» **Record excerpts**
▶
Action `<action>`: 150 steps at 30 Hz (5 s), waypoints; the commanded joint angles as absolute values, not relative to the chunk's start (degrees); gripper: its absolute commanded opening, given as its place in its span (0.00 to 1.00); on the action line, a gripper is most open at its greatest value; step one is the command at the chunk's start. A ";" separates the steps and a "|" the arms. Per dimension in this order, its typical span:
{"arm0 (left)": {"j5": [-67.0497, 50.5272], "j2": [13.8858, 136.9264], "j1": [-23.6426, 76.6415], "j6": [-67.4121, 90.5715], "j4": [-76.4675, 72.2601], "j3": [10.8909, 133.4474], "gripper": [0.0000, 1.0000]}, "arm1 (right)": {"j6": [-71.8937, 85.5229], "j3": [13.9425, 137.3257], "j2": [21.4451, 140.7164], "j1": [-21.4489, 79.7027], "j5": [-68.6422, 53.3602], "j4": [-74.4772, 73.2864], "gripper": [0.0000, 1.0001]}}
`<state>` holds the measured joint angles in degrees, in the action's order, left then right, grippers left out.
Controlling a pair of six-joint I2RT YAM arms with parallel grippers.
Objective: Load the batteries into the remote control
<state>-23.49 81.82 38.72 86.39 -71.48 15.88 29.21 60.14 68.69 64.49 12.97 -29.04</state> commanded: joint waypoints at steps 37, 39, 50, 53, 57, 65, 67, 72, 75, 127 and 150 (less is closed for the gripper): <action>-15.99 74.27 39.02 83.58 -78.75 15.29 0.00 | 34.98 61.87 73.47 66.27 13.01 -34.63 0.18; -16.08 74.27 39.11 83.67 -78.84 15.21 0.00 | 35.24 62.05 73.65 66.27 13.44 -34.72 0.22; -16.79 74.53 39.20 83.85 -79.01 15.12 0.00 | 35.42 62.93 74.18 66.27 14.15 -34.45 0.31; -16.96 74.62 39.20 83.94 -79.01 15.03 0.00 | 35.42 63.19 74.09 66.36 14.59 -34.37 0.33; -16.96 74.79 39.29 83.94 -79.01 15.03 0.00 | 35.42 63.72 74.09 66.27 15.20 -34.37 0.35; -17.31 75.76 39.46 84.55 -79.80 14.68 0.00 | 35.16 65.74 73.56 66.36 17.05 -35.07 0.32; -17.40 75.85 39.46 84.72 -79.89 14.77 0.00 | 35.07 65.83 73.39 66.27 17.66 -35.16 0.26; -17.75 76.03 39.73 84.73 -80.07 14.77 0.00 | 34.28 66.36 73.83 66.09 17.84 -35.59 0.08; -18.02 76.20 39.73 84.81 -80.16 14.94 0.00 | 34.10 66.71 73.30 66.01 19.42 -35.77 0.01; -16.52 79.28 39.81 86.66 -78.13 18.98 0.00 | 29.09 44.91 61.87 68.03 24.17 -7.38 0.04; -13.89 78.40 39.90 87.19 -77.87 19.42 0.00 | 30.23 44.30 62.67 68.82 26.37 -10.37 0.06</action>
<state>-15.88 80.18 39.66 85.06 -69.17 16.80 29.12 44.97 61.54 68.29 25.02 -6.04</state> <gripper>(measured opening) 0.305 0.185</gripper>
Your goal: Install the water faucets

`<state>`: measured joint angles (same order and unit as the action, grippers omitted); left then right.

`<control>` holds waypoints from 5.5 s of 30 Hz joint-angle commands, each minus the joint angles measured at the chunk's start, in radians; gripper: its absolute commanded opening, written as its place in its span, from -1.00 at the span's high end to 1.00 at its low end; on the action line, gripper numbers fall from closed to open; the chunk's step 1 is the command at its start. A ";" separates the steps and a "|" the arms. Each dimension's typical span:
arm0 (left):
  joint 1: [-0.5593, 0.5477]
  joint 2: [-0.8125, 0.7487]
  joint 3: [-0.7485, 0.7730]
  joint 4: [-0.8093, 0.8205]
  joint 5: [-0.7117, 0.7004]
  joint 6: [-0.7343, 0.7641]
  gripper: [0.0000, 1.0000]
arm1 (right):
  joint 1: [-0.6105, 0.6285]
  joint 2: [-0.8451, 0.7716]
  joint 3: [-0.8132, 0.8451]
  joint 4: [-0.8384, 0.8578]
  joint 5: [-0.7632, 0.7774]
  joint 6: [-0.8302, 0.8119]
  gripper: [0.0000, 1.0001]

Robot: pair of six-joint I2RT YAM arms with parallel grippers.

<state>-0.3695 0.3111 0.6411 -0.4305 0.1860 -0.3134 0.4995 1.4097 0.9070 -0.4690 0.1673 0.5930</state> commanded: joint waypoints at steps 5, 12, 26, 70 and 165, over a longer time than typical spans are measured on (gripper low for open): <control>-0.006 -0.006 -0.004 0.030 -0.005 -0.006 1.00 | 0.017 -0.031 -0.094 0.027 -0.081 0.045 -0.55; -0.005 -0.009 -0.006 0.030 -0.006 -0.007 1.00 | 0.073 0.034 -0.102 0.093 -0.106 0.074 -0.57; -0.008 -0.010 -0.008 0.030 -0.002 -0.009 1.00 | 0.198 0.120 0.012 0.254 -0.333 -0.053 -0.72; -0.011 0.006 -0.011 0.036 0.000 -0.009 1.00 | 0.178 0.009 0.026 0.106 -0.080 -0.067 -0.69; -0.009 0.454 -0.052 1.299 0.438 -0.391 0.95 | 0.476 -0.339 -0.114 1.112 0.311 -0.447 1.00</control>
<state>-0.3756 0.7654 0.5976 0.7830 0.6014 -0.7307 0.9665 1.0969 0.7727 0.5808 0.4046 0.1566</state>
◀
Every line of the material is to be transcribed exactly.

» **Written answer**
Action `<action>`: 150 steps at 30 Hz (5 s), waypoints; the commanded joint angles as absolute values, not relative to the chunk's start (degrees); gripper: its absolute commanded opening, given as its place in its span (0.00 to 1.00); on the action line, a gripper is most open at its greatest value; step one is the command at the chunk's start. A ";" separates the steps and a "|" the arms. Per dimension in this order, its typical span:
{"arm0 (left)": {"j5": [-67.0497, 50.5272], "j2": [13.8858, 136.9264], "j1": [-23.6426, 76.6415], "j6": [-67.4121, 90.5715], "j4": [-76.4675, 72.2601], "j3": [10.8909, 133.4474], "gripper": [0.0000, 1.0000]}, "arm1 (right)": {"j6": [-71.8937, 85.5229], "j3": [13.9425, 137.3257], "j2": [21.4451, 140.7164], "j1": [-21.4489, 79.7027], "j5": [-68.6422, 53.3602], "j4": [-74.4772, 73.2864], "gripper": [0.0000, 1.0001]}}
`<state>` holds the measured joint angles in degrees, in the action's order, left then right, grippers left out.
Controlling a pair of six-joint I2RT YAM arms with parallel grippers.
Objective: Load the batteries into the remote control
<state>-23.49 81.82 38.72 86.39 -71.48 15.88 29.21 60.14 68.69 64.49 12.97 -29.04</state> commanded: joint waypoints at steps 37, 39, 50, 53, 57, 65, 67, 72, 75, 127 and 150 (less is closed for the gripper): <action>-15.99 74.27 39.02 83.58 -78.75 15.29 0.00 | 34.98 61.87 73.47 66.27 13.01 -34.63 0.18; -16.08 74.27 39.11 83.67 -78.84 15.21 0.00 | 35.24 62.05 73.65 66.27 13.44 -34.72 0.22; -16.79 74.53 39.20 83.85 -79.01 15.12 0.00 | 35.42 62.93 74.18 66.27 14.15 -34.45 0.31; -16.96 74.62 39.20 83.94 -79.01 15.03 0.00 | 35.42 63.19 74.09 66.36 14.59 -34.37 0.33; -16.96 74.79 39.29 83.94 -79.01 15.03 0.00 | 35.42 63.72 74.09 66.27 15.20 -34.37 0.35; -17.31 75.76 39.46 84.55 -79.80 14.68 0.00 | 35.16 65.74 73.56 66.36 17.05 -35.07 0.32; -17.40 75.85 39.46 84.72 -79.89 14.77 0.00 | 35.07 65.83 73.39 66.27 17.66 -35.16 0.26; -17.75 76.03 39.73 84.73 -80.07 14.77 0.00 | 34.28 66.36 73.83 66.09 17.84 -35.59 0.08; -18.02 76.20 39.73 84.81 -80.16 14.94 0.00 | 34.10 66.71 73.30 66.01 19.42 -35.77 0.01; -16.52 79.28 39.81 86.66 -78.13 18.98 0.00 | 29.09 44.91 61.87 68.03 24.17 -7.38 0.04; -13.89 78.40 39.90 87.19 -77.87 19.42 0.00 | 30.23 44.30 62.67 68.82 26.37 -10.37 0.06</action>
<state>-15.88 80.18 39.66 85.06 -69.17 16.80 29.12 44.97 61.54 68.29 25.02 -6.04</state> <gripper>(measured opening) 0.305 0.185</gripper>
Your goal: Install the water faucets

`<state>`: measured joint angles (same order and unit as the action, grippers omitted); left then right.

`<control>` holds waypoints from 5.5 s of 30 Hz joint-angle commands, each minus the joint angles measured at the chunk's start, in radians; gripper: its absolute commanded opening, written as its place in its span, from -1.00 at the span's high end to 1.00 at its low end; on the action line, gripper numbers fall from closed to open; the chunk's step 1 is the command at its start. A ";" separates the steps and a "|" the arms. Each dimension's typical span:
arm0 (left):
  joint 1: [-0.5593, 0.5477]
  joint 2: [-0.8125, 0.7487]
  joint 3: [-0.7485, 0.7730]
  joint 4: [-0.8093, 0.8205]
  joint 5: [-0.7117, 0.7004]
  joint 6: [-0.7343, 0.7641]
  gripper: [0.0000, 1.0000]
arm1 (right):
  joint 1: [-0.6105, 0.6285]
  joint 2: [-0.8451, 0.7716]
  joint 3: [-0.8132, 0.8451]
  joint 4: [-0.8384, 0.8578]
  joint 5: [-0.7632, 0.7774]
  joint 6: [-0.8302, 0.8119]
  gripper: [0.0000, 1.0001]

Robot: pair of six-joint I2RT YAM arms with parallel grippers.

<state>-0.3695 0.3111 0.6411 -0.4305 0.1860 -0.3134 0.4995 1.4097 0.9070 -0.4690 0.1673 0.5930</state> commanded: joint waypoints at steps 5, 12, 26, 70 and 165, over a longer time than typical spans are measured on (gripper low for open): <control>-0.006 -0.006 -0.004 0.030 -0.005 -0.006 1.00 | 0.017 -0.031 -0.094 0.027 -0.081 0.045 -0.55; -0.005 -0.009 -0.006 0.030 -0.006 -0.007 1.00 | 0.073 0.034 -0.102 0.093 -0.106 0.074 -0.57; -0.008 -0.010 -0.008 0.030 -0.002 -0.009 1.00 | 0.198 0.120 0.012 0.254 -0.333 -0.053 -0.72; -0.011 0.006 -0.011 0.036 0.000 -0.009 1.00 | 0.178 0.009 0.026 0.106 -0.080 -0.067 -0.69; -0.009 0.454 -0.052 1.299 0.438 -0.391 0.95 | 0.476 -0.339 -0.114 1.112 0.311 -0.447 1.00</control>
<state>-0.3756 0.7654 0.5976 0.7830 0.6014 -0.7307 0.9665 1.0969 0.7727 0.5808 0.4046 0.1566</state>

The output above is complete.